Baltasar
Bueno / La víspera de la inauguración
del periódico, un amigo me envió un precioso poema
titulado “Viaje a Itaca”. El sabía bien dónde
me metía y que el camino no era de rosas, sino áspero,
aunque bonito por arriesgado.
Lo he tenido siempre, de recordatorio, en el escritorio del
ordenador. Lo he leído varias veces en estos dos años
de andadura de Valéncia hui, especialmente en los momentos
más complejos.
Para mí ha sido éste el artículo más
difícil de pergeñar en estos dos años.
He comenzado varios y todos los he borrado. Es difícil
decir adiós, cuando no se quiere decirlo.
Había pensado en volverles a contar que contra este periódico
han ido a muerte Camps, Rambla y Costa desde antes de nacer.

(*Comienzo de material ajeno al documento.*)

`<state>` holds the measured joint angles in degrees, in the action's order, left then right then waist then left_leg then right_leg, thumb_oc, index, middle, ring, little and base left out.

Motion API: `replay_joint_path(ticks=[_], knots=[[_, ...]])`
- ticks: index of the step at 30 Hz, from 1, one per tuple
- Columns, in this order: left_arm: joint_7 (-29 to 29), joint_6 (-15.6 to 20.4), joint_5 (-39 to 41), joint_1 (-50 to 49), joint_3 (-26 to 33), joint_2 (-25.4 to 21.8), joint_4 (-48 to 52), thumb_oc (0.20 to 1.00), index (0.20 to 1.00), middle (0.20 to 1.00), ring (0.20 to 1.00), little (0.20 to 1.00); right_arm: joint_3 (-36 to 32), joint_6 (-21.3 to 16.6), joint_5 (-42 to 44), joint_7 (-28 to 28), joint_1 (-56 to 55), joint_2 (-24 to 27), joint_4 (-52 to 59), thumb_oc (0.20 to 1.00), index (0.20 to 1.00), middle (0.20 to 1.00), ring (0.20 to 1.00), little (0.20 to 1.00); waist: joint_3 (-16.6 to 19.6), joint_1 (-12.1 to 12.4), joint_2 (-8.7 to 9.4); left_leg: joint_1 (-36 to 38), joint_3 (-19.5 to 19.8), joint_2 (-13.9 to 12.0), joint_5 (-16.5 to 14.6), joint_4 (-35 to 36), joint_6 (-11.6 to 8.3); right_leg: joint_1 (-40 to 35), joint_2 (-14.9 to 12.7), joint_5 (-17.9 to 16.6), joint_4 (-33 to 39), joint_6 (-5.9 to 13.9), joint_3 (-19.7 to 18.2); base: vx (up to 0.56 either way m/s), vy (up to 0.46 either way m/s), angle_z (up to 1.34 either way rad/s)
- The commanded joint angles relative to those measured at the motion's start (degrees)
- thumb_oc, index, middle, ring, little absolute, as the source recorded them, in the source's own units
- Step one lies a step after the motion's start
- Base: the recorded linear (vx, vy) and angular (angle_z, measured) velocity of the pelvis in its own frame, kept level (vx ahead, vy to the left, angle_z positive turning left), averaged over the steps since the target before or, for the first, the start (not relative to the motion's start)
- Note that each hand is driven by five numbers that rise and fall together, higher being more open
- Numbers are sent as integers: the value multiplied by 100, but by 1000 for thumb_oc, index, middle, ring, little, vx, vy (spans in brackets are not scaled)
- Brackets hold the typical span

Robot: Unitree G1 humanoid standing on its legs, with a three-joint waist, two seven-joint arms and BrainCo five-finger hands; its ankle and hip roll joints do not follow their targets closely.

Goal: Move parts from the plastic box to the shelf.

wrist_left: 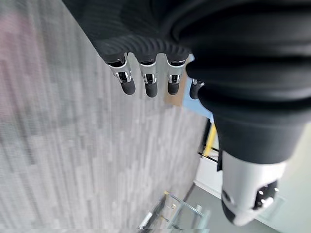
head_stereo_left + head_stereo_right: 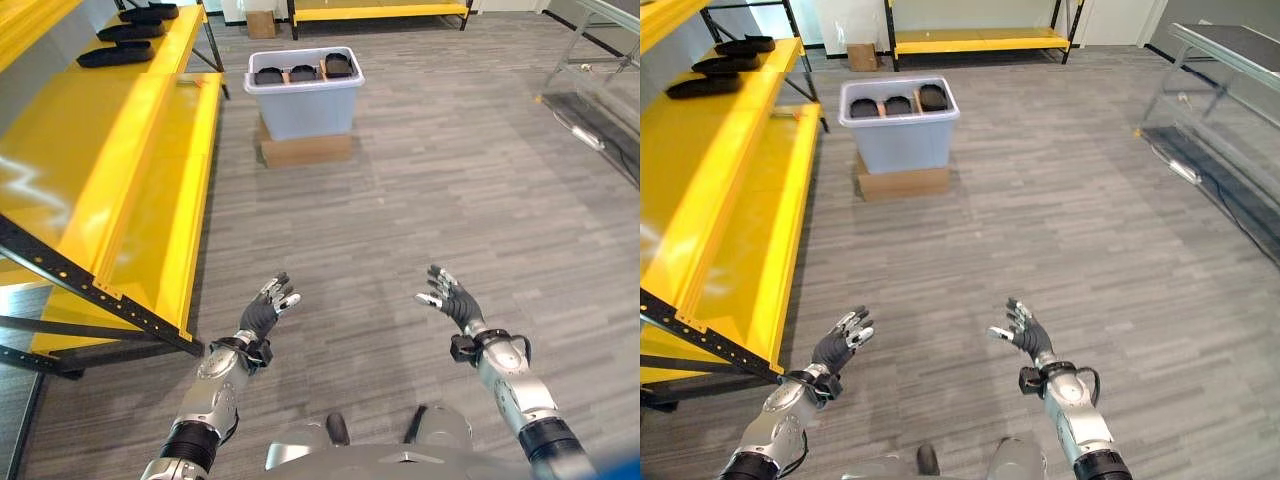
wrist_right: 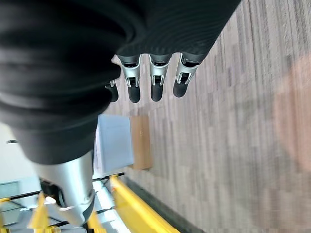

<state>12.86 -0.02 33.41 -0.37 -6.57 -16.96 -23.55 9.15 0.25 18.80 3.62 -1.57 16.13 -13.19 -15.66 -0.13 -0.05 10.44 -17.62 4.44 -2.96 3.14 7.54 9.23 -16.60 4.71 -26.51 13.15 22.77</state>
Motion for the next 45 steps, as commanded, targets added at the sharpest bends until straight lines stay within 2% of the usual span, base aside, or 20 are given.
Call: replay_joint_path(ticks=[1, 4, 6, 9, 10, 14, 19, 22, 24, 27, 29, 30, 31, 32, 33, 34, 36, 41, 43, 45], knots=[[-197, 187, 281, 184, -180, -44, 380, 1000, 1000, 1000, 1000, 1000, -125, -649, -215, -224, 244, -127, -33, 1000, 1000, 1000, 1000, 1000, 115, 30, 199, 365, -3, -35, -715, -141, -440, -359, 35, -1859, 1936, 107, 70, 347, -225, 25], [-83, 276, 298, 80, -305, -50, 357, 1000, 1000, 1000, 1000, 1000, -173, -781, -398, -434, 159, -89, 1, 1000, 1000, 1000, 1000, 1000, 29, -15, 205, 420, 116, -101, -866, -324, -419, -282, 102, -1927, 2379, 131, -121, 381, -216, 25], [89, 381, 231, -32, -428, -9, 412, 1000, 1000, 1000, 1000, 1000, -170, -770, -386, -697, 111, 36, -53, 1000, 1000, 1000, 1000, 1000, 36, -85, 292, 280, 258, -92, -857, -607, -416, -423, 326, -1722, 2419, -12, -347, 531, -327, 59], [18, 425, 303, -91, -442, -11, 438, 1000, 1000, 1000, 1000, 1000, -154, -697, -320, -852, 173, 68, -140, 1000, 1000, 1000, 1000, 1000, 77, -55, 276, 287, 164, -154, -892, -710, -436, -493, 364, -1488, 2223, -108, -219, 310, -162, 61], [33, 448, 358, -125, -430, -21, 453, 1000, 1000, 1000, 1000, 1000, -138, -644, -250, -952, 209, 94, -199, 1000, 1000, 1000, 1000, 1000, 110, -35, 211, 340, 167, -257, -1005, -816, -479, -590, 449, -1188, 2079, -171, -144, 442, -209, 10], [92, 490, 365, -215, -394, 28, 537, 1000, 1000, 1000, 1000, 1000, -148, -602, -241, -946, 269, 205, -328, 1000, 1000, 1000, 1000, 1000, 194, -6, 203, 260, 15, -429, -1175, -1377, -613, -792, 588, -823, 1940, -488, -33, 380, -215, 1], [124, 559, 514, -262, -273, 138, 577, 1000, 1000, 1000, 1000, 1000, -152, -582, -481, -750, 232, 327, -315, 1000, 1000, 1000, 1000, 1000, 313, -24, 204, 27, -110, -688, -825, -2329, -935, -1050, 935, -527, 2098, -812, -27, 339, -249, -9], [126, 566, 535, -152, -294, 212, 444, 1000, 1000, 1000, 1000, 1000, -159, -590, -431, -686, 177, 405, -313, 1000, 1000, 1000, 1000, 1000, 418, -78, 198, -181, -257, -888, -247, -3279, -1288, -1231, 1194, -254, 2247, -1103, 96, 253, -273, -16], [183, 520, 474, -100, -300, 220, 408, 1000, 1000, 1000, 1000, 1000, -179, -639, -464, -667, 134, 426, -319, 1000, 1000, 1000, 1000, 1000, 401, -81, 210, -408, -260, -911, -159, -3679, -1331, -1283, 1243, -180, 2254, -1177, 121, 195, -180, 9], [229, 496, 412, -72, -272, 205, 371, 1000, 1000, 1000, 1000, 1000, -192, -676, -509, -582, 95, 403, -333, 1000, 1000, 1000, 1000, 1000, 347, -99, 152, -403, -252, -702, -428, -2922, -1143, -1175, 1230, -194, 2080, -1083, 132, 160, 0, 23], [190, 476, 421, -84, -261, 161, 409, 1000, 1000, 1000, 1000, 1000, -195, -631, -552, -571, 84, 370, -294, 1000, 1000, 1000, 1000, 1000, 294, -144, 142, -298, -364, -664, -620, -2059, -1011, -1121, 1178, -238, 1952, -983, 111, 157, 107, 15], [153, 471, 446, -97, -251, 150, 424, 1000, 1000, 1000, 1000, 1000, -184, -591, -559, -566, 82, 363, -278, 1000, 1000, 1000, 1000, 1000, 271, -155, 123, -268, -425, -696, -539, -1541, -1027, -1169, 1176, -239, 1955, -940, 66, 177, 126, 23], [122, 491, 468, -111, -242, 146, 421, 1000, 1000, 1000, 1000, 1000, -165, -575, -590, -553, 84, 361, -273, 1000, 1000, 1000, 1000, 1000, 254, -146, 116, -293, -464, -752, -381, -1226, -1064, -1272, 1184, -209, 1999, -918, 13, 292, 196, 40], [48, 588, 569, -183, -179, 173, 383, 1000, 1000, 1000, 1000, 1000, -85, -612, -688, -471, 86, 381, -287, 1000, 1000, 1000, 1000, 1000, 235, -47, 105, -562, -463, -1043, 264, -623, -1250, -1661, 1224, -82, 2240, -902, -141, 253, 165, 34], [42, 608, 576, -205, -158, 185, 375, 1000, 1000, 1000, 1000, 1000, -61, -622, -695, -454, 89, 387, -287, 1000, 1000, 1000, 1000, 1000, 231, -17, 95, -632, -432, -1149, 459, -467, -1317, -1732, 1228, -61, 2288, -900, -168, 357, 249, -20], [-7, 738, 593, -289, -82, 230, 315, 1000, 1000, 1000, 1000, 1000, 61, -639, -727, -405, 118, 430, -273, 1000, 1000, 1000, 1000, 1000, 198, 71, 71, -838, -366, -1588, 1046, -78, -1525, -1958, 1197, 29, 2409, -910, -236, 232, 183, -53], [-30, 835, 630, -345, 0, 260, 247, 1000, 1000, 1000, 1000, 1000, 143, -614, -711, -344, 126, 498, -221, 1000, 1000, 1000, 1000, 1000, 167, 97, 53, -899, -372, -1852, 1273, 37, -1626, -2042, 1129, 105, 2376, -907, -221, 243, 248, -51], [22, 893, 591, -389, 129, 238, 197, 1000, 1000, 1000, 1000, 1000, 186, -597, -739, -159, 87, 541, -170, 1000, 1000, 1000, 1000, 1000, 192, 93, 24, -806, -546, -1926, 1198, 27, -1586, -2033, 970, 398, 1922, -865, -73, 213, 286, -31], [2, 870, 384, -364, 95, 181, 204, 1000, 1000, 1000, 1000, 1000, 177, -606, -732, -112, 55, 511, -214, 1000, 1000, 1000, 1000, 1000, 220, 136, 36, -805, -564, -1811, 1039, -100, -1494, -2040, 855, 542, 1631, -854, 25, 338, 461, -15], [-3, 872, 180, -259, 31, 79, 190, 1000, 1000, 1000, 1000, 1000, 169, -572, -665, -74, 65, 467, -205, 1000, 1000, 1000, 1000, 1000, 250, 202, 109, -952, -541, -1581, 716, -534, -1297, -2116, 746, 658, 1432, -815, 22, 333, 483, 20]])
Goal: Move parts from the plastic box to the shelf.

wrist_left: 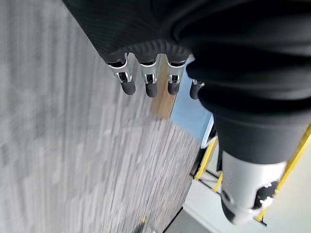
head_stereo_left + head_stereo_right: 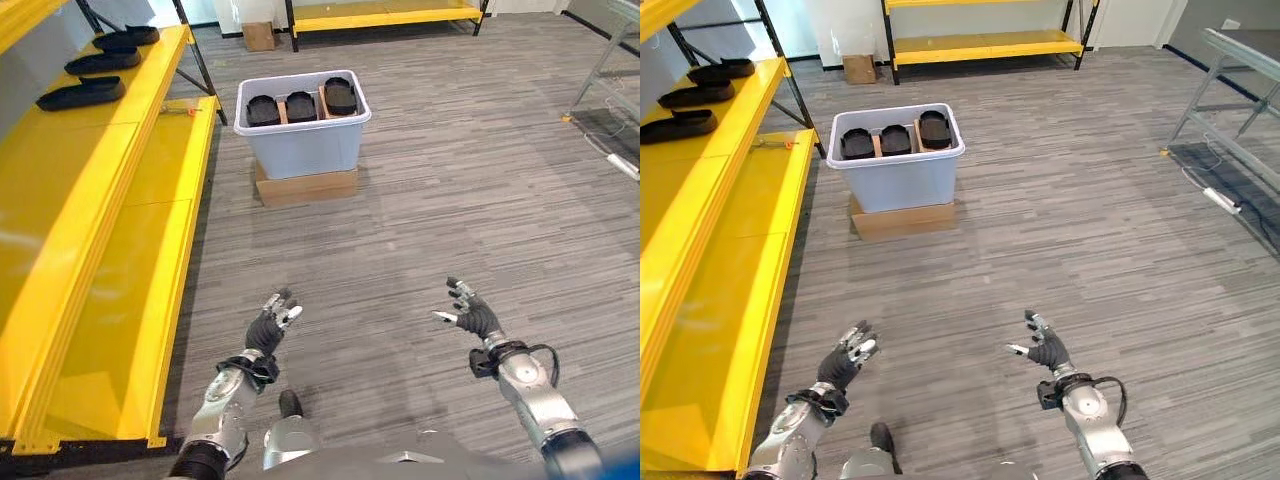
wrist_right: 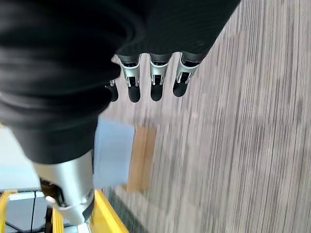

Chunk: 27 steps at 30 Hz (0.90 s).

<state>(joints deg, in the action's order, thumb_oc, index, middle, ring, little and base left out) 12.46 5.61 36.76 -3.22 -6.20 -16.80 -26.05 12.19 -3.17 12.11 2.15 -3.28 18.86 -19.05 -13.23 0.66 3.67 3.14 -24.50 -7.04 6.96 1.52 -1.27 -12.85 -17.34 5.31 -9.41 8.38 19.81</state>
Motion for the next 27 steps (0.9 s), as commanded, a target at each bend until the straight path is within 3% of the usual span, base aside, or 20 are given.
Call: replay_joint_path(ticks=[1, 4, 6, 7, 10, 12, 14, 16, 19, 21, 23, 27], knots=[[16, 297, -174, 91, -50, 12, 455, 1000, 1000, 1000, 1000, 1000, -105, -264, -14, 100, 251, 189, 412, 1000, 1000, 1000, 1000, 1000, 19, 163, -226, -321, 210, -350, -385, -539, -342, 96, 771, 642, -377, -323, 291, 196, 343, 42], [3, 293, -490, 233, -141, -127, 471, 1000, 1000, 1000, 1000, 1000, 14, -267, 72, -27, 373, 59, 472, 1000, 1000, 1000, 1000, 1000, 45, 268, -141, -298, 390, 48, -635, -577, -34, 225, 576, 410, -1060, -61, 103, 235, 426, 12], [36, 176, -559, 345, -198, -209, 493, 1000, 1000, 1000, 1000, 1000, 58, -247, 271, -153, 424, -57, 562, 1000, 1000, 1000, 1000, 1000, 123, 305, -94, -149, 429, 423, -815, -390, 252, 403, 375, -143, -1912, 229, 17, 163, 366, 27], [39, 170, -562, 353, -202, -214, 496, 1000, 1000, 1000, 1000, 1000, 59, -241, 273, -165, 425, -68, 571, 1000, 1000, 1000, 1000, 1000, 128, 309, -92, -135, 428, 449, -826, -371, 272, 433, 350, -185, -1981, 248, 12, 147, 376, 33], [-11, 147, -558, 377, -235, -232, 527, 1000, 1000, 1000, 1000, 1000, 96, -160, 213, -249, 427, -177, 643, 1000, 1000, 1000, 1000, 1000, 173, 305, -210, 169, 284, 667, -1000, -95, 529, 930, 37, -568, -3184, 369, 265, 116, 270, 16], [-47, 170, -448, 376, -235, -225, 542, 1000, 1000, 1000, 1000, 1000, 133, -139, 142, -268, 441, -195, 652, 1000, 1000, 1000, 1000, 1000, 153, 254, -253, 291, 285, 726, -1047, 19, 572, 1239, 139, -592, -3270, 368, 231, 109, 154, -18], [-101, 176, -384, 397, -225, -206, 587, 1000, 1000, 1000, 1000, 1000, 103, -203, 149, -265, 429, -178, 598, 1000, 1000, 1000, 1000, 1000, 79, 130, -304, 477, 390, 704, -1056, 81, 449, 1593, 369, -463, -2568, 232, 221, 162, 22, -30], [-120, 114, -354, 431, -217, -198, 612, 1000, 1000, 1000, 1000, 1000, 64, -239, 167, -246, 428, -162, 563, 1000, 1000, 1000, 1000, 1000, 53, 103, -304, 518, 437, 679, -1087, 61, 389, 1617, 371, -594, -1976, 212, 244, 135, -83, -7], [-242, 51, -338, 490, -278, -198, 659, 1000, 1000, 1000, 1000, 1000, 6, -327, 209, -202, 422, -144, 534, 1000, 1000, 1000, 1000, 1000, -16, 17, -204, 634, 504, 694, -1351, -21, 359, 1795, 168, -1242, -607, 361, 140, 171, -147, 20], [-254, 247, -315, 366, -433, -140, 595, 1000, 1000, 1000, 1000, 1000, -48, -357, 125, -239, 360, -210, 518, 1000, 1000, 1000, 1000, 1000, -79, -33, -139, 857, 507, 739, -1678, -79, 341, 1933, -127, -1917, 664, 574, 101, 397, -284, 12], [-159, 279, -379, 210, -487, -185, 659, 1000, 1000, 1000, 1000, 1000, -99, -401, 87, -398, 299, -257, 500, 1000, 1000, 1000, 1000, 1000, -158, 8, -125, 924, 500, 693, -1872, -306, 350, 1935, -291, -2114, 984, 627, 250, 487, -365, -8], [-147, 319, -458, 148, -518, -202, 710, 1000, 1000, 1000, 1000, 1000, -215, -328, 243, -606, 209, -208, 460, 1000, 1000, 1000, 1000, 1000, -172, -69, 10, 768, 758, 696, -1929, -830, 347, 1751, -121, -1996, 904, 529, -70, 391, -320, 21]])
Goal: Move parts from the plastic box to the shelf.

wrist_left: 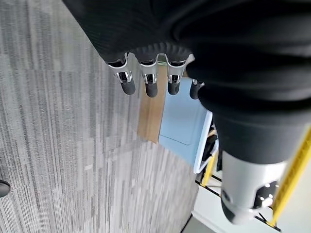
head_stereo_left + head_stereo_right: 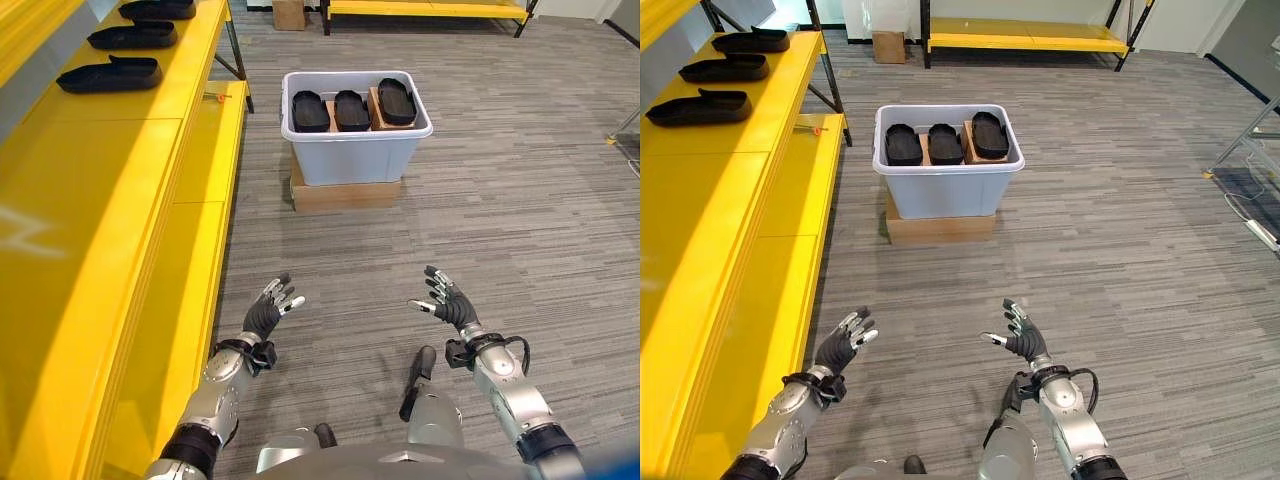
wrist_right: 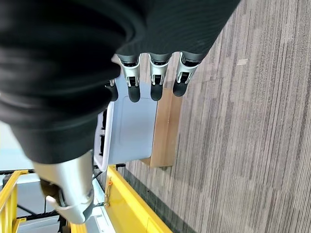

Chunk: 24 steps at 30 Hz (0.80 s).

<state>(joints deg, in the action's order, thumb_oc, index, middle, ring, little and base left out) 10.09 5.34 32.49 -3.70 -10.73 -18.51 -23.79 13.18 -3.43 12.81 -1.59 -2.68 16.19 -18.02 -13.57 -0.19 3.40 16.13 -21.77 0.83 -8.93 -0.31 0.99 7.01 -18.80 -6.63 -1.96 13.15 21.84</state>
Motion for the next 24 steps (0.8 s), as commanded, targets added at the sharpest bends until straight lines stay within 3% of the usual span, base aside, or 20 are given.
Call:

Les molestamos a su política de catalanismo que no cesa,
esto días encargando conferencias sobre Jaime I a los
más catalanistas de la tierra.
He decidido volver a las fuentes, a los orígenes, y releer
el poema dedicado a las dificultades y esperanza. Hoy, en la
despedida, en el adiós, quisiera leer conjuntamente con
ustedes estos versos.
“Cuando emprendas tu viaje hacia Ítaca/ debes
rogar que el viaje sea largo, / lleno de peripecias, lleno de
experiencias. / No has de temer ni a los lestrigones, ni a los
cíclopes, / ni la cólera del airado Poseidón./
Nunca tales monstruos hallarás en tu ruta,/ tu pensamiento
es elevado,/ si una exquisita emoción penetra en tu alma
y en tu cuerpo. / Los lestrigones y los cíclopes/ y el
feroz Poseidón no podrán encontrarte, / si tú
no los llevas ya dentro, en tu alma, / si tu alma no los conjura
ante ti./
Debes rogar que el viaje sea largo, / que sean muchos los días
de verano, /
que te vean arribar con gozo, alegremente, / a puertos que tú
antes ignorabas./
Que puedas detenerte en los mercados de Fenicia,/ y comprar
unas bellas mercancías: / madreperlas, coral, ébano,
y ámbar, / perfumes placenteros de mil clases./
Acude a muchas ciudades del Egipto/ para aprender, y aprender
de quienes saben./
Conserva siempre en tu alma la idea de Ítaca: / llegar
allí, he aquí tu destino./
Mas no hagas con prisas tu camino, / mejor será que dure
muchos años, / y que llegues, ya viejo, a la pequeña
isla, / rico de cuanto habrás ganado en el camino. /
No has de esperar que Ítaca te enriquezca: / Ítaca
te ha concedido ya un hermoso viaje. / Sin ella, jamás
habrías partido; / mas no tiene otra cosa que ofrecerte./
Y si la encuentras pobre, Ítaca no te ha engañado.
/ Y siendo ya tan viejo, con tanta experiencia, / sin duda sabrás
ya qué significan las Ítacas.”
Don Juan, don Héctor, -alguien tenía que hacerlo,
dar la cara, en esta pasota Valencia que deja impunemente que
se catalanice su Patria- gracias por todo lo que han hecho en
dos años por Valencia, por mantener viva la llama de
la valencianía, que de manera tan bochornosa y vergonzante
contribuyeron desesperadamente a apagar Camps, Rambla y Costa.
Don Juan, don Héctor, no esperen que Itaca les enriquezca,
Itaca ya les ha concedido un hermoso viaje. Ahora, sin duda,
saben ya lo que significan las Itacas.